WORK TO COMPLETE - Repeat only the lines below from the one containing "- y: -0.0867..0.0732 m" through the one containing "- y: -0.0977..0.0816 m", inclusive, exactly as written.

(Source records)
------------------------------------

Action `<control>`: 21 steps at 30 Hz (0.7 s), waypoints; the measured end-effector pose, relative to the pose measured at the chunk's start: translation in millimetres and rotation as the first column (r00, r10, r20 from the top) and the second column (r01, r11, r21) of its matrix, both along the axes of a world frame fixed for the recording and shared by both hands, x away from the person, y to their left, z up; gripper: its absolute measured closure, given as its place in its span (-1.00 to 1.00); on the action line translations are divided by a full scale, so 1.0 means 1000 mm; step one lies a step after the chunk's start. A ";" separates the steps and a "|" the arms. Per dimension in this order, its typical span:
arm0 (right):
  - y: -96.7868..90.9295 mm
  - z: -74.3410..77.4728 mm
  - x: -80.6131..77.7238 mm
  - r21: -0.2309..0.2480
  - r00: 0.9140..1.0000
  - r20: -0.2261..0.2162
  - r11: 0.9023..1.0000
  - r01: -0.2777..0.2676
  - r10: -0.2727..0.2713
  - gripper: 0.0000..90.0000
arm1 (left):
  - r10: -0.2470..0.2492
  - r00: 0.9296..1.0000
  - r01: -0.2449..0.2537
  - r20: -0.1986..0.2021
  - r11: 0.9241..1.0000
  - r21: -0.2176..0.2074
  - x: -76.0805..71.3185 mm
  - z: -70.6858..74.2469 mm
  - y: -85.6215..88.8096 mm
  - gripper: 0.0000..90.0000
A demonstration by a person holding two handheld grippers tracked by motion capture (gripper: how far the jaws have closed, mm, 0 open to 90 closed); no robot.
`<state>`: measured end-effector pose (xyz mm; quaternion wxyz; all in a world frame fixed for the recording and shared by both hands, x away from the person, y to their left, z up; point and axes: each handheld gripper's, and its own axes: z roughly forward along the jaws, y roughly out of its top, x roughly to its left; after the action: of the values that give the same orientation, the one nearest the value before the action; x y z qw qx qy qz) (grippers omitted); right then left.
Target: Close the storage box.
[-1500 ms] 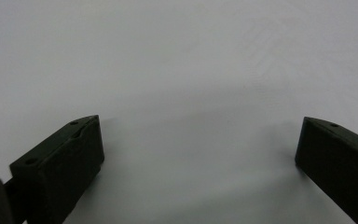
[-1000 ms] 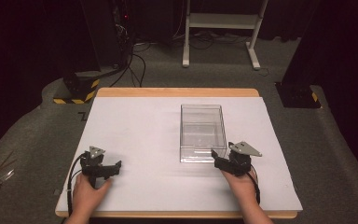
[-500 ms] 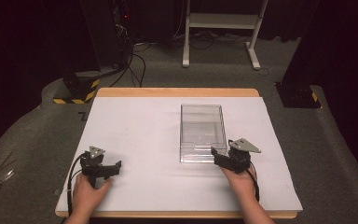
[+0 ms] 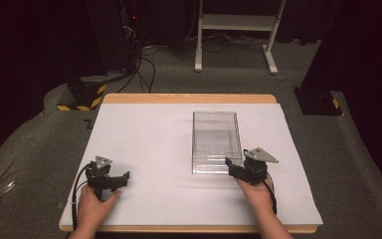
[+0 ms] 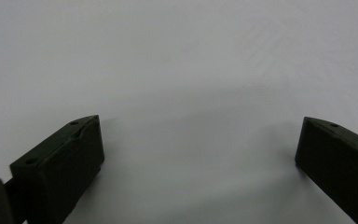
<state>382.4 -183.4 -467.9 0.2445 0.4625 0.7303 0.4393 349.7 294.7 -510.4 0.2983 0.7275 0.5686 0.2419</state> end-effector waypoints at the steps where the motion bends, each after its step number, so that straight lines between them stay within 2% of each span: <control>1: 0.000 0.000 0.000 0.001 1.000 -0.001 1.000 -0.007 0.007 -0.48 | 0.000 1.000 0.000 0.000 1.000 0.000 0.000 0.000 0.000 -0.97; 12: -0.004 0.002 -0.007 0.005 1.000 -0.002 1.000 -0.018 0.018 -0.47 | 0.000 1.000 0.000 0.000 1.000 0.000 0.000 0.000 0.000 -0.97; 21: -0.011 0.005 -0.027 0.014 0.999 0.012 0.999 -0.045 0.044 -0.47 | 0.000 1.000 0.000 0.000 1.000 0.000 0.000 0.000 0.000 -0.97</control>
<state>355.4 -194.3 -463.1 0.2357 0.4453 0.7357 0.4527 349.7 294.7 -510.4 0.2983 0.7275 0.5686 0.2419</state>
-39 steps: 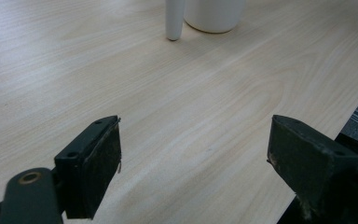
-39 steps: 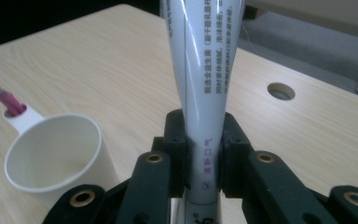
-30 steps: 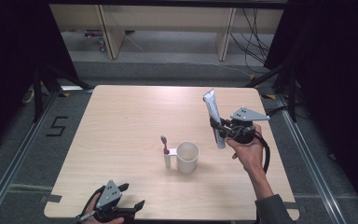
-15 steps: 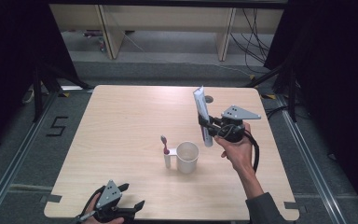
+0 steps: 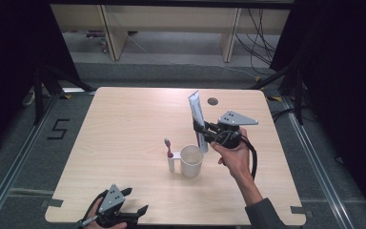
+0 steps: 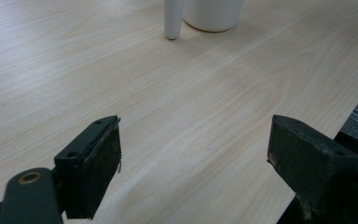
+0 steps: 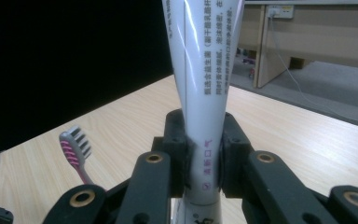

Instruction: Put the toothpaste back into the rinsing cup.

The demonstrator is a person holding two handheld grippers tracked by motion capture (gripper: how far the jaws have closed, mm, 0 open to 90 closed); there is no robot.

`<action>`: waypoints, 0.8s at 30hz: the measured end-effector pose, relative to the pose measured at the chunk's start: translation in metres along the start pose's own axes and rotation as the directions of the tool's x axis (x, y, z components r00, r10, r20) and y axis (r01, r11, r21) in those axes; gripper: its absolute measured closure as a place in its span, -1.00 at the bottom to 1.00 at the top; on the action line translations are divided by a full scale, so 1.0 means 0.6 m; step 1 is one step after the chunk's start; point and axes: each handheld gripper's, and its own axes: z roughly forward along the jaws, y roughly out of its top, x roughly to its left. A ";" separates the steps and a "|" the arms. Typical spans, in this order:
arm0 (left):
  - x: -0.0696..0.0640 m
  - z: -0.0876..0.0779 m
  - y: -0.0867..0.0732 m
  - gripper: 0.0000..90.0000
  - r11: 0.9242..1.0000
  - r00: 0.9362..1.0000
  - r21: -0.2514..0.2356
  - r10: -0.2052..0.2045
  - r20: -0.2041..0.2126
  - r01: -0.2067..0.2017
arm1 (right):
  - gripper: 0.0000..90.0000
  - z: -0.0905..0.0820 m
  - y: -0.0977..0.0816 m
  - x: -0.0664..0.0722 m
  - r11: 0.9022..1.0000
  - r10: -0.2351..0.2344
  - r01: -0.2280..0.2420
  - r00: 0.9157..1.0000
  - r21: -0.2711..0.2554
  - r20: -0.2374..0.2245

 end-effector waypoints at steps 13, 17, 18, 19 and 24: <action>0.000 0.000 -0.001 -0.63 1.000 1.000 0.008 0.015 0.001 -0.015 | 0.71 0.018 -0.018 0.009 1.000 0.014 -0.014 1.000 0.006 -0.023; 0.000 0.000 -0.001 -0.63 1.000 1.000 0.006 0.012 0.001 -0.012 | 0.71 0.023 -0.024 0.010 1.000 -0.005 0.005 0.999 -0.005 -0.038; 0.000 0.000 -0.001 -0.63 1.000 1.000 0.001 0.012 0.002 -0.012 | 0.71 0.023 -0.026 0.012 1.000 0.013 -0.013 0.999 0.007 -0.035; 0.001 0.001 -0.001 -0.63 1.000 1.000 0.000 0.012 -0.001 -0.012 | 0.71 0.024 -0.028 0.012 1.000 0.011 -0.011 0.999 0.010 -0.036; 0.000 0.001 -0.001 -0.63 1.000 1.000 -0.002 0.011 0.003 -0.011 | 0.71 0.029 -0.041 0.014 1.000 0.011 -0.010 0.999 0.017 -0.043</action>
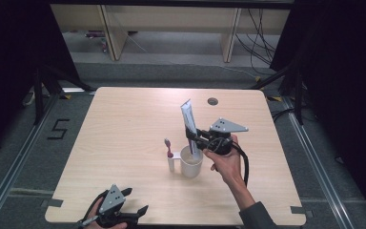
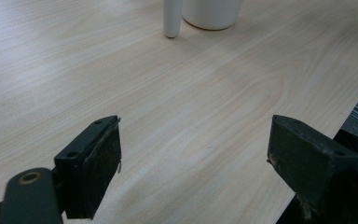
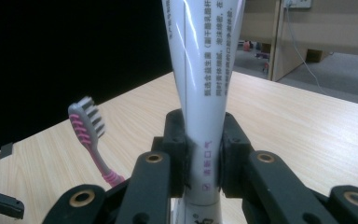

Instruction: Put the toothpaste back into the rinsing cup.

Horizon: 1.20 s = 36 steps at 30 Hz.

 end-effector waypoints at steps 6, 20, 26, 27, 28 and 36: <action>0.000 0.000 0.000 -0.63 1.000 1.000 0.008 0.001 -0.004 -0.001 | 0.71 0.005 -0.013 0.001 1.000 -0.006 0.006 1.000 0.004 -0.008; -0.001 0.000 0.000 -0.63 1.000 1.000 0.011 0.002 0.002 -0.002 | 0.71 0.012 -0.039 0.002 1.000 -0.008 0.008 1.000 0.020 -0.018; -0.001 0.000 0.000 -0.63 1.000 1.000 0.012 0.001 0.000 -0.001 | 0.70 0.014 -0.051 0.002 0.999 -0.027 0.028 1.000 0.043 -0.012; -0.001 0.001 0.000 -0.63 1.000 1.000 0.009 -0.001 0.001 0.001 | 0.70 0.014 -0.053 0.005 0.999 -0.009 0.009 1.000 0.047 -0.003; -0.001 0.001 0.000 -0.63 1.000 1.000 0.012 0.000 0.000 0.000 | 0.70 0.015 -0.055 0.003 0.998 -0.018 0.019 1.000 0.052 -0.010; -0.002 0.001 0.000 -0.63 1.000 1.000 0.003 -0.006 0.004 0.006 | 0.70 0.019 -0.066 0.010 0.996 -0.007 0.008 1.000 0.084 -0.008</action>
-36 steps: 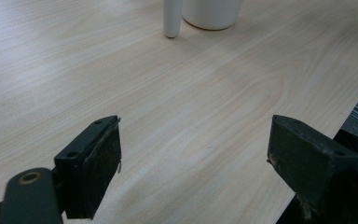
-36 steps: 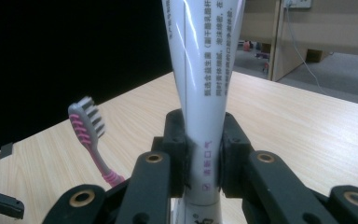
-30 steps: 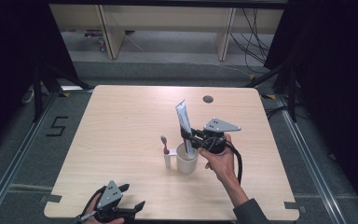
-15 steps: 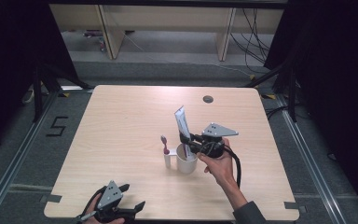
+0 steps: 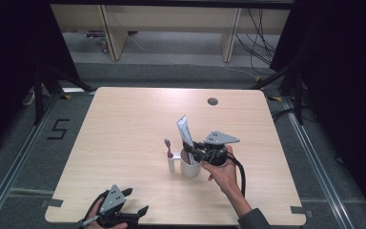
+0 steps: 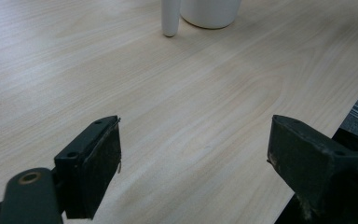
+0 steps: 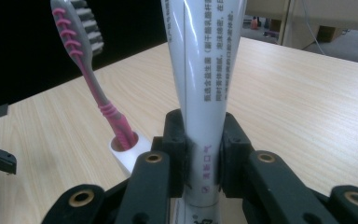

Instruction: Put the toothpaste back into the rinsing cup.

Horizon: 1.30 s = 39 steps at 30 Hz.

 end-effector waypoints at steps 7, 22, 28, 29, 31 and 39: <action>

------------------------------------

SOLUTION -
  - y: -0.0867..0.0732 m
  - gripper: 0.0000..90.0000
  - r11: 0.9242..1.0000
  - r00: 0.9362..1.0000
  - r21: -0.2514..0.2356
  - r10: -0.2052..0.2045
  - r20: -0.2041..0.2126
  - r01: -0.2067..0.2017
arm1 (right):
  - gripper: 0.0000..90.0000
  - z: -0.0905..0.0820 m
  - y: -0.0977..0.0816 m

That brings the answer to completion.